The squat, concrete building had been part of a network of defences thrown up in 1940 to defend Britain against the anticipated Nazi invasion. Never needed, it had slowly disappeared under a mass of brambles and bracken and when my parents bought the cottage as newlyweds in the late 1950s, they had no idea it was there. My father discovered it by chance when he was clearing a fallen tree some years later and had fitted a sturdy wooden door so he could use it as a log store until a small colony of pipistrelles made it their home. He built another log store nearer the house and left the pipistrelles in peace.
Years passed, and the pillbox was smothered by scrub once more. When I was about twelve, curious to see inside the little concrete building, I took a pair of shears to the undergrowth and cut a path to the narrow door. I slid back the bolts and pulled my hood firmly over my head as I stepped inside, worried the bats might dive-bomb me and entangle themselves in my hair. But they were asleep, tucked into tiny crevices, and had no interest in me. I retraced my steps, my nostrils filled with the faint scent of ammonia, bat droppings crumbling to dust
beneath my wellies. My curiosity satisfied, I’d never been back.
Until now.
The pillbox was further from the house than I remembered, and I was wondering if I’d already passed it when the beam of my torch fell on a slab of rough concrete swathed in brambles.
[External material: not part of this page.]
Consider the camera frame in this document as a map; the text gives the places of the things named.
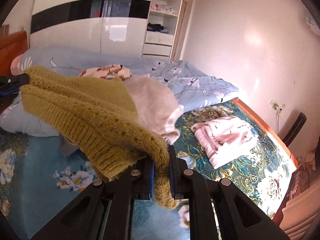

Balancing the torch on the wheelbarrow, I pulled on my gardening gloves, picked up the shears and began attacking the brambles as if my life depended on it. Twenty minutes later, sweat had joined the dribble of rain down the back of my neck, but the path to the pillbox was clear. I grabbed the torch and picked my way to the door.
It was no surprise that the two bolts had rusted stuck since my last visit almost forty years before. I gave them both a liberal spray of WD-40, hammered them open with the end of the shears and stepped inside and waved the torch around.
The pillbox was about ten feet square and just under six feet high. The tang of ammonia was still there. So were the bats, hanging like dried leaves from narrow cracks in the concrete. I checked the two window slits through which soldiers would have stuck their machine guns if the Germans had made it across the Channel. They were wide enough to stick an arm through but narrow enough to suit my purpose. Which was just as well, as the pillbox was my only option.
With one last glance around the compact space, I tossed the can of WD-40 into the wheelbarrow and headed back through the woods. As I neared the house, my heart rate quickened. I’d promised Eloise I’d take care of Theo.
And that’s exactly what I intended to do.
Chapter Nine
When I’d felt the flicker of a pulse in Theo’s neck, I thought I must have imagined it. He was supposed to be dead. Eloise had killed him. She was certain of it. Holding my breath, I’d increased the pressure. And there it was. Faint and slow, but steady. Almost indiscernible and yet utterly indisputable.